**PROBLEM STATEMENT**:
Filter by the string "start": return the lines of the material that contain it.

**PROVIDED MATERIAL**:
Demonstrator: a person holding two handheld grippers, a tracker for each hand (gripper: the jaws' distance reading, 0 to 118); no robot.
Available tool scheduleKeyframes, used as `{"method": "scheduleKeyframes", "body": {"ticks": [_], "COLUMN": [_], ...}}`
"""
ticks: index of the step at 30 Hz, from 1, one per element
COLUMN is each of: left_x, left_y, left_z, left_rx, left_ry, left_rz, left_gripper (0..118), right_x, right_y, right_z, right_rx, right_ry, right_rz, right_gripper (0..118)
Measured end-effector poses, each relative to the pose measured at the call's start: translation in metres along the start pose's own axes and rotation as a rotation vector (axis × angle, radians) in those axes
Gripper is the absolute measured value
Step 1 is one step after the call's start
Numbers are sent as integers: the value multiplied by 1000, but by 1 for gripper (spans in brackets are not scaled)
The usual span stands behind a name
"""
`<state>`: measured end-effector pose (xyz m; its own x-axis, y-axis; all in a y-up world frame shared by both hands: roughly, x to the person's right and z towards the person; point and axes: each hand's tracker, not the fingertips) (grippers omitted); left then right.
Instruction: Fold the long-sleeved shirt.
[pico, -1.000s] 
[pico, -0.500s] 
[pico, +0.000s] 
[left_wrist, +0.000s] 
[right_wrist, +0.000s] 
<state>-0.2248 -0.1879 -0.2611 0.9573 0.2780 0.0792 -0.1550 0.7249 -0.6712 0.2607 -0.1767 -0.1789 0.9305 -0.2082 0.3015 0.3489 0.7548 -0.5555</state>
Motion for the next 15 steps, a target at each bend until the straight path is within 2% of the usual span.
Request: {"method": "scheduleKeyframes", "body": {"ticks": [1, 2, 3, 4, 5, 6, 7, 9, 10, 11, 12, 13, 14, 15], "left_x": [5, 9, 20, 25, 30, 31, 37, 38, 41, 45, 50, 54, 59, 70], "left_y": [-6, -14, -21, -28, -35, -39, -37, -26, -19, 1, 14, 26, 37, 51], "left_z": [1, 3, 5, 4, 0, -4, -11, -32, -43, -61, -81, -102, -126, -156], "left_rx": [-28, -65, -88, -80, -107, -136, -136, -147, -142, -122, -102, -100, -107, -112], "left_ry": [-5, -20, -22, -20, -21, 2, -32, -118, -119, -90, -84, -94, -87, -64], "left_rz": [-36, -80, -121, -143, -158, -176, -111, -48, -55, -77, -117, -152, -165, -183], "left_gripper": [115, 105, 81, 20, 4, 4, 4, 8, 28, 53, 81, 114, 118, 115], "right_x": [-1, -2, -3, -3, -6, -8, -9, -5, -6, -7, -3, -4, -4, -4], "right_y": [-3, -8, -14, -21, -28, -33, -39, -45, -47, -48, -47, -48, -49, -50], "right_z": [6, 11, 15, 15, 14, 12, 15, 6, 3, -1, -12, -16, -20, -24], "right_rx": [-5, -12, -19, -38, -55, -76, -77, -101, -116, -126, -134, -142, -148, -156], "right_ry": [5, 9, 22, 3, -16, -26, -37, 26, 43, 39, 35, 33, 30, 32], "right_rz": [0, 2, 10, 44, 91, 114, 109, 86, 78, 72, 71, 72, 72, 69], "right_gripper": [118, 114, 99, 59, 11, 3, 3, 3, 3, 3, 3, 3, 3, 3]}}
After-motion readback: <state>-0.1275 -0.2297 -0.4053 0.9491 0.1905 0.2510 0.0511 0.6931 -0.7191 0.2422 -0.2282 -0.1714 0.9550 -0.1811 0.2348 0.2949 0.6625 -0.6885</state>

**RESPONSE TO THE TASK**:
Measured end-effector poses, each relative to the pose measured at the call's start: translation in metres along the start pose's own axes and rotation as a rotation vector (axis × angle, radians) in those axes
Step 1 is one step after the call's start

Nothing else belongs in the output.